Checks Before You Use the Result
- Confirm that Aspect Ratio Calculator is using the same input unit your source file or design brief uses.
- Save the DPI, viewport, or font-size setting next to the final Aspect Ratio Calculator value so another person can reproduce it.
- Preview the Aspect Ratio Calculator output on the target medium before sending it to print, publishing it, or adding it to CSS.
- Recalculate Aspect Ratio Calculator after resizing, cropping, changing aspect ratio, or changing the root font-size or viewport assumption.
When the Number Needs a Second Look
Recheck the result if the project moves from screen to print, from desktop to mobile, from one social platform placement to another, or from a draft export to a production file. Small context changes can make a correct Aspect Ratio Calculator answer wrong for the final job.
Sources
Reference Sources
These external references support the page's conversion formulas, resolution guidance, and unit explanations.
w3.org
W3C: CSS Values and Units Module Level 4
Specification covering absolute lengths and resolution units such as px, in, cm, mm, pt, and dpi.
Visit source
developer.mozilla.org
MDN: CSS values and units
Reference guide for CSS measurement units and how browsers interpret physical and relative sizes.
Visit source
developer.mozilla.org
MDN: <resolution>
Reference for resolution units including dpi, dppx, and dpcm used in screen and print discussions.
Visit source
developer.mozilla.org
MDN: image-resolution
Explains how raster image resolution metadata interacts with CSS and print-oriented image workflows.
Visit source
Frequently Asked Questions
Aspect ratio is the proportional relationship between width and height. It is expressed as two numbers separated by a colon (e.g., 16:9). An image with a 16:9 aspect ratio is 16 units wide for every 9 units tall, regardless of actual pixel dimensions.
Divide both the width and height by their greatest common divisor (GCD).

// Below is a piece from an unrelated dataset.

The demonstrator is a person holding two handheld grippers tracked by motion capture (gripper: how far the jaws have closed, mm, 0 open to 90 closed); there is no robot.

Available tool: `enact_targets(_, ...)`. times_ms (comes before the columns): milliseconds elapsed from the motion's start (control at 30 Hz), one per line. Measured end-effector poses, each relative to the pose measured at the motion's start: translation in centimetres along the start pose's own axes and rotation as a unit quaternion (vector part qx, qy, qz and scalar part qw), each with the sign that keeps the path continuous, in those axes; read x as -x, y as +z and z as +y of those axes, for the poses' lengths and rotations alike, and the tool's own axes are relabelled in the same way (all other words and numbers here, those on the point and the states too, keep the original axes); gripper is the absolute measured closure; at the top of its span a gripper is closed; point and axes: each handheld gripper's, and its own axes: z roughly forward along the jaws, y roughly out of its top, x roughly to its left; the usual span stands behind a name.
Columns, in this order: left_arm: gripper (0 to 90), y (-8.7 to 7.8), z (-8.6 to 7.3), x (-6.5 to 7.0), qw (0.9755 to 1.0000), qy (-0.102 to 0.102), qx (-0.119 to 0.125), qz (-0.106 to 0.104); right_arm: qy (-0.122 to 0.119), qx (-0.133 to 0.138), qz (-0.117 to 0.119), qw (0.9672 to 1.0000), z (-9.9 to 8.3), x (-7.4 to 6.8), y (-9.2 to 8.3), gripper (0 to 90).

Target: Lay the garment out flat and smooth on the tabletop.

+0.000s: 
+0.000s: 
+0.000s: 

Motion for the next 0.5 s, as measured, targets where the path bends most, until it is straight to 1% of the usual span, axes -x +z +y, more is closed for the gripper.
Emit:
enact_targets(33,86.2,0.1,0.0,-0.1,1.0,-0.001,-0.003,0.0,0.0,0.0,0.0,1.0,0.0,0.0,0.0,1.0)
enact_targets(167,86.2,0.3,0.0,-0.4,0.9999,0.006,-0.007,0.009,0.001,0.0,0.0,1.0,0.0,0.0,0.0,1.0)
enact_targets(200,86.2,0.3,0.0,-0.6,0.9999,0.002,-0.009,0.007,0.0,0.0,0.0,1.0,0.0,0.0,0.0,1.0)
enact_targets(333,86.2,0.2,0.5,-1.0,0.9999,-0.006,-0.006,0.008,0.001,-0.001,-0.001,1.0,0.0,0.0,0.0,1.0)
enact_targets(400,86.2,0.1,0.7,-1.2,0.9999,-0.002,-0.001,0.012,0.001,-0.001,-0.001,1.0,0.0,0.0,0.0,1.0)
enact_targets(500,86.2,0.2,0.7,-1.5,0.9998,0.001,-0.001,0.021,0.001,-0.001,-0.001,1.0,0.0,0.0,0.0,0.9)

For example, 1920x1080: GCD is 120, so 1920/120 = 16 and 1080/120 = 9, giving a 16:9 ratio.
YouTube recommends 16:9 (widescreen). Standard resolutions are 1920x1080 (1080p), 2560x1440 (1440p), and 3840x2160 (4K). YouTube Shorts use 9:16 (vertical).

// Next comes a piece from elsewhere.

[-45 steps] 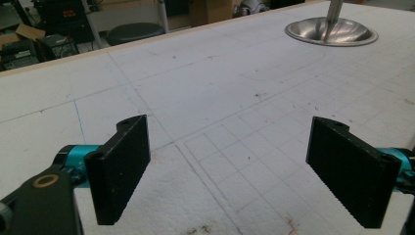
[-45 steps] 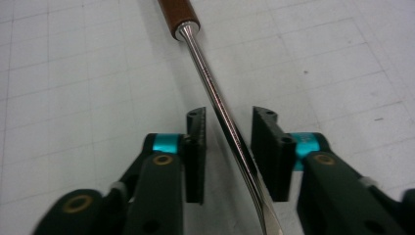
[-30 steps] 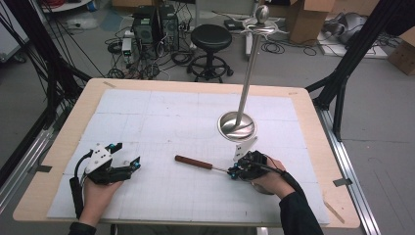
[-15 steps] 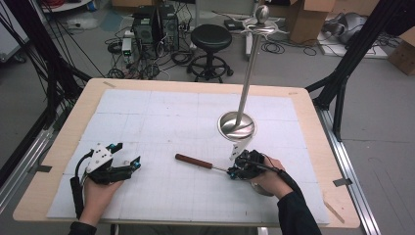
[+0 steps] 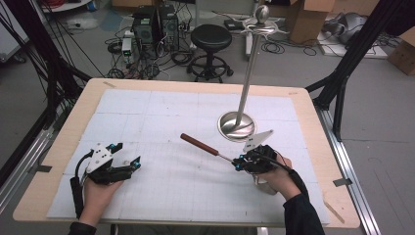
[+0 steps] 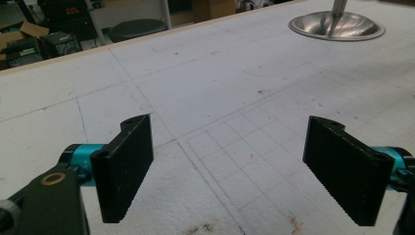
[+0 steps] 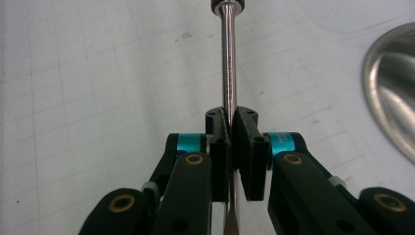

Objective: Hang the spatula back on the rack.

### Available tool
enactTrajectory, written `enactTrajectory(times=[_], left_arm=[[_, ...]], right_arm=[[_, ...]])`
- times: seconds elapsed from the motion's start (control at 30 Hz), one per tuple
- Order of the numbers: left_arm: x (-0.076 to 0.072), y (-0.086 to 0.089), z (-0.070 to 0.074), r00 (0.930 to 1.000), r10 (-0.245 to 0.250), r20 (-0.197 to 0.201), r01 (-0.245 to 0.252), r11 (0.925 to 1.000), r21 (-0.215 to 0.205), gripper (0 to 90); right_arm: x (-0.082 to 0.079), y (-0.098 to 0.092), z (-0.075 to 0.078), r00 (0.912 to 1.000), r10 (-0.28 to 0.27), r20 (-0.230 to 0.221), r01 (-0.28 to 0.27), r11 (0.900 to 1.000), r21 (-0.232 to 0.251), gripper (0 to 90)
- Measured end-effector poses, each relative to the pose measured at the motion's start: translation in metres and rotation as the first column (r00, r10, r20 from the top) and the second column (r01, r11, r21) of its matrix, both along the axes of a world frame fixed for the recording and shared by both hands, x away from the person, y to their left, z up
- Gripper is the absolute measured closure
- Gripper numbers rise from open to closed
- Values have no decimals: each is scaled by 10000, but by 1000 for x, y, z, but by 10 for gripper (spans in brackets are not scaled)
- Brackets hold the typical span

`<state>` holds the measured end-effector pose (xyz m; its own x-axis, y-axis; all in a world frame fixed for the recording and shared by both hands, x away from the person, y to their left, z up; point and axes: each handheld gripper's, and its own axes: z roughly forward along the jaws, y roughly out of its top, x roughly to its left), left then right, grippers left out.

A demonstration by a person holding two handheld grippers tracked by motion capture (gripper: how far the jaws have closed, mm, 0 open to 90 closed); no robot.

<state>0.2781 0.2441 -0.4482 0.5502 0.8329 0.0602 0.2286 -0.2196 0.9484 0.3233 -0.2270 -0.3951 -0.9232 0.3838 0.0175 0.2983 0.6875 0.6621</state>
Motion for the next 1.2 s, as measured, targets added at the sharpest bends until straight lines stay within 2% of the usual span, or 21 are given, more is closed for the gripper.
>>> enactTrajectory(times=[0.1,0.23,0.37,0.43,0.53,0.57,0.6,0.63,0.67,0.7,0.73,0.87,0.93,0.97,1.0,1.07,1.13,1.2], left_arm=[[0,0,0,10000,1,4,-1,10000,-1,194],[0,0,0,10000,-1,5,1,10000,-10,194],[0,0,0,10000,0,3,0,10000,-6,194],[0,0,0,10000,11,1,-11,10000,-11,193],[0,0,0,10000,8,7,-8,10000,1,194],[0,0,0,10000,8,7,-8,10000,1,194],[0,0,0,10000,11,2,-11,10000,8,194],[0,0,0,10000,11,2,-11,10000,8,194],[0,-1,0,10000,28,2,-28,10000,1,194],[0,-1,0,10000,28,2,-28,10000,1,195],[0,-1,0,10000,26,5,-26,10000,12,195],[0,-1,0,10000,18,8,-19,10000,41,192],[0,0,0,10000,3,31,-3,10000,54,182],[0,0,0,10000,31,23,-31,10000,31,175],[0,0,0,10000,38,33,-38,10000,5,169],[0,0,0,10000,57,19,-57,10000,0,165],[0,0,0,10000,33,24,-33,10000,8,165],[0,0,0,10000,40,25,-40,10000,12,165]], right_arm=[[-2,-8,7,9992,-270,285,256,9985,474,853],[-5,-21,19,9941,-771,764,666,9891,1313,853],[-9,-37,31,9814,-1349,1365,1029,9702,2194,853],[-11,-46,37,9757,-1657,1437,1238,9570,2624,853],[-16,-58,46,9621,-2171,1651,1565,9352,3177,853],[-16,-58,46,9621,-2171,1651,1565,9352,3177,853],[-20,-66,53,9490,-2513,1905,1718,9186,3558,853],[-20,-66,53,9490,-2513,1905,1718,9186,3558,853],[-24,-71,59,9374,-2766,2114,1808,9058,3833,852],[-24,-71,59,9374,-2766,2114,1808,9058,3833,852],[-28,-77,68,9262,-2966,2328,1777,8879,4244,852],[-36,-85,82,9027,-3473,2541,1960,8575,4758,853],[-38,-89,87,8884,-3716,2694,2039,8454,4937,852],[-39,-91,90,8811,-3870,2718,2094,8346,5095,852],[-40,-93,92,8751,-3952,2794,2079,8283,5202,852],[-42,-95,95,8571,-4202,2979,2124,8152,5388,852],[-43,-97,98,8468,-4386,3010,2141,7990,5619,852],[-45,-98,100,8337,-4568,3103,2181,7886,5750,852]])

16:9 is the standard widescreen format used by most monitors and TVs. 21:9 (ultrawide) is wider, providing more horizontal screen space. Ultrawide monitors at 21:9 are popular for productivity and immersive gaming.
Lock the aspect ratio and change one dimension. The calculator will compute the other dimension automatically. For example, if you set a 16:9 ratio and enter 1280 as width, the height will be calculated as 720.